A new study has uncovered that lead exposure has been a significant factor in human evolution, challenging the belief that such exposure is primarily a modern issue linked to industrial activities. Conducted by a collaborative international team, this research reveals that our ancestors encountered lead for over two million years, potentially impacting brain development, behavior, and even language.
The research, led by scientists from the Southern Cross University in Australia, the Mount Sinai Hospital in New York, and the University of California, San Diego, utilized fossilized teeth to explore ancient lead exposure. This groundbreaking study, published in Science Advances, indicates that lead, a toxic metal, has been part of the human environment for millennia, shaping cognitive and social behaviors among early hominins.

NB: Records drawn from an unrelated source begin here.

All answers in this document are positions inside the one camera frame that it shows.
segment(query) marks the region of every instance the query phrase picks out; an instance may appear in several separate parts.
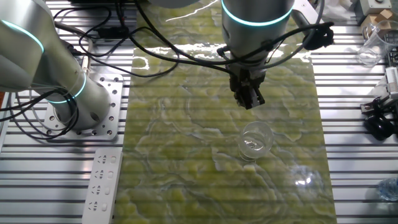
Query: power strip
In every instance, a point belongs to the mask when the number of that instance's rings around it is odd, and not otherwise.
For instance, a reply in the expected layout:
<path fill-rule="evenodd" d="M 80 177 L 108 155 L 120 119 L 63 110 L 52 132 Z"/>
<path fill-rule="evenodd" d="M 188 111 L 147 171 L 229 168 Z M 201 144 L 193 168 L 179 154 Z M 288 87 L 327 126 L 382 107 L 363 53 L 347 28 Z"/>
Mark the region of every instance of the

Through the analysis of 51 fossilized teeth from various hominid species, such as Australopithecus africanus, Paranthropus robustus, and Homo sapiens, researchers identified distinct chemical signatures indicative of intermittent lead exposure dating back nearly two million years. These findings suggest that lead absorption occurred not just from environmental sources, like contaminated water and soil, but also from bodily reserves during times of stress or illness.

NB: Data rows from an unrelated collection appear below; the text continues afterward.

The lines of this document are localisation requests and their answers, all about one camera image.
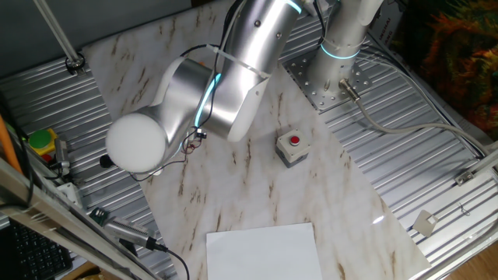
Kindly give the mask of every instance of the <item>keyboard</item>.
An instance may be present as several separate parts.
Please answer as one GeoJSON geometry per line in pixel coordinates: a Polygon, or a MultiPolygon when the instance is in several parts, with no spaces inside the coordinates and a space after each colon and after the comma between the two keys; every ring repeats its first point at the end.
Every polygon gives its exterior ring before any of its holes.
{"type": "Polygon", "coordinates": [[[72,268],[69,251],[47,237],[12,220],[6,230],[9,231],[7,240],[4,237],[1,242],[5,247],[10,247],[11,251],[2,251],[1,254],[9,254],[14,259],[9,262],[17,264],[12,264],[14,266],[7,269],[18,271],[17,276],[13,272],[11,277],[46,280],[72,268]]]}

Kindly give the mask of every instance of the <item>orange object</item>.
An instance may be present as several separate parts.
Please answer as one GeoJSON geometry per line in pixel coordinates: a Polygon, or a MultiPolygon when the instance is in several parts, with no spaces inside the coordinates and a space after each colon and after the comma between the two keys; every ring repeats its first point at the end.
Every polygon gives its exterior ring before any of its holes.
{"type": "Polygon", "coordinates": [[[9,132],[7,131],[7,127],[5,126],[2,116],[0,116],[0,142],[2,142],[5,156],[7,157],[9,164],[14,167],[17,172],[22,174],[23,170],[21,170],[21,166],[17,160],[16,151],[14,151],[14,146],[10,140],[9,132]]]}

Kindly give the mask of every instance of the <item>white marble board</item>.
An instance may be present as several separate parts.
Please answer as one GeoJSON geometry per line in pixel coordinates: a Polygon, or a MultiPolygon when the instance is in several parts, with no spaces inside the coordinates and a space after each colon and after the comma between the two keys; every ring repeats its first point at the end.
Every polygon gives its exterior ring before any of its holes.
{"type": "Polygon", "coordinates": [[[300,222],[313,223],[324,279],[408,279],[430,266],[282,66],[242,141],[209,135],[186,163],[141,185],[195,279],[207,279],[206,233],[300,222]],[[312,149],[287,169],[275,140],[295,128],[312,149]]]}
{"type": "MultiPolygon", "coordinates": [[[[112,118],[151,103],[182,51],[217,43],[230,4],[213,2],[85,47],[112,118]]],[[[190,57],[212,64],[207,50],[190,57]]],[[[193,279],[207,279],[206,233],[299,222],[314,224],[324,279],[408,279],[430,266],[282,68],[241,142],[209,135],[187,163],[169,166],[142,189],[165,244],[184,257],[193,279]],[[275,138],[294,128],[313,146],[308,159],[287,169],[275,138]]]]}

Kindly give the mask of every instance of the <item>emergency stop button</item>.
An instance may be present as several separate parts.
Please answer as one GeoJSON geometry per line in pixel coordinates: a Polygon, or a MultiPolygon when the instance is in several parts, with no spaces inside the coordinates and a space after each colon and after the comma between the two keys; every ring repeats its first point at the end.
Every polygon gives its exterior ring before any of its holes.
{"type": "Polygon", "coordinates": [[[290,145],[293,145],[293,146],[297,146],[297,145],[299,145],[299,141],[300,141],[300,139],[299,139],[299,137],[297,137],[297,136],[293,136],[293,137],[291,137],[291,138],[290,138],[290,140],[289,140],[290,145]]]}

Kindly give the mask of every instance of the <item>gray cable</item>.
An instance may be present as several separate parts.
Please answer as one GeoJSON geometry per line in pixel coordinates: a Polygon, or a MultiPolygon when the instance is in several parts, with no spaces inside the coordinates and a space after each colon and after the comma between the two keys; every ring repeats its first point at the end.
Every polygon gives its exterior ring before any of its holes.
{"type": "Polygon", "coordinates": [[[481,152],[485,155],[488,156],[489,152],[488,150],[479,142],[477,139],[473,138],[469,133],[462,131],[460,128],[456,128],[453,125],[449,124],[438,124],[438,123],[428,123],[428,124],[418,124],[418,125],[413,125],[411,127],[407,128],[385,128],[382,125],[378,124],[375,122],[372,117],[366,112],[365,107],[361,103],[361,100],[356,101],[356,105],[358,105],[359,109],[365,116],[365,118],[378,130],[385,132],[385,133],[390,133],[390,134],[399,134],[399,133],[408,133],[412,132],[415,130],[419,130],[421,128],[443,128],[448,131],[452,131],[456,134],[461,135],[462,137],[466,138],[469,142],[471,142],[477,149],[481,150],[481,152]]]}

Professor Renaud Joannes-Boyau, head of the research group at Southern Cross University, emphasized that this study illustrates how environmental pressures have been integral to human evolution. “Our data indicate that lead exposure was not merely a product of the Industrial Revolution; it has been woven into our evolutionary tapestry,” he stated. “This suggests that the brains of our ancestors developed under the influence of this potent toxin, possibly affecting their social behaviors and cognitive capabilities over time.”
Additionally, the team investigated how ancient lead exposure could have influenced brain development by utilizing human brain organoids—miniature brain models grown in the lab. They compared the effects of lead exposure on organoids carrying two variants of a crucial developmental gene, NOVA1. The modern version of this gene differs from its archaic counterparts found in Neanderthals and other extinct hominids.
By exposing organoids with the archaic variant of NOVA1 to lead, significant alterations in the activity of FOXP2, a gene essential for speech and language development, were observed. This impact was less pronounced in organoids with the modern variant, suggesting that the contemporary version may provide some protection against the neurotoxic effects of lead.
Professor Alysson Muotri from UC San Diego noted that this research exemplifies how environmental factors, like lead toxicity, could have driven genetic changes that enhanced our survival and communication abilities. “This legacy of vulnerability to lead exposure is an inherited trait from our evolutionary past,” he remarked.
Despite the modern context of lead exposure being largely due to human activities, it remains a pressing global health issue, particularly for children. These findings underscore the intricate relationship between environmental toxins and human biology, highlighting that our susceptibility to lead may be rooted in a long history of interaction with this toxic element.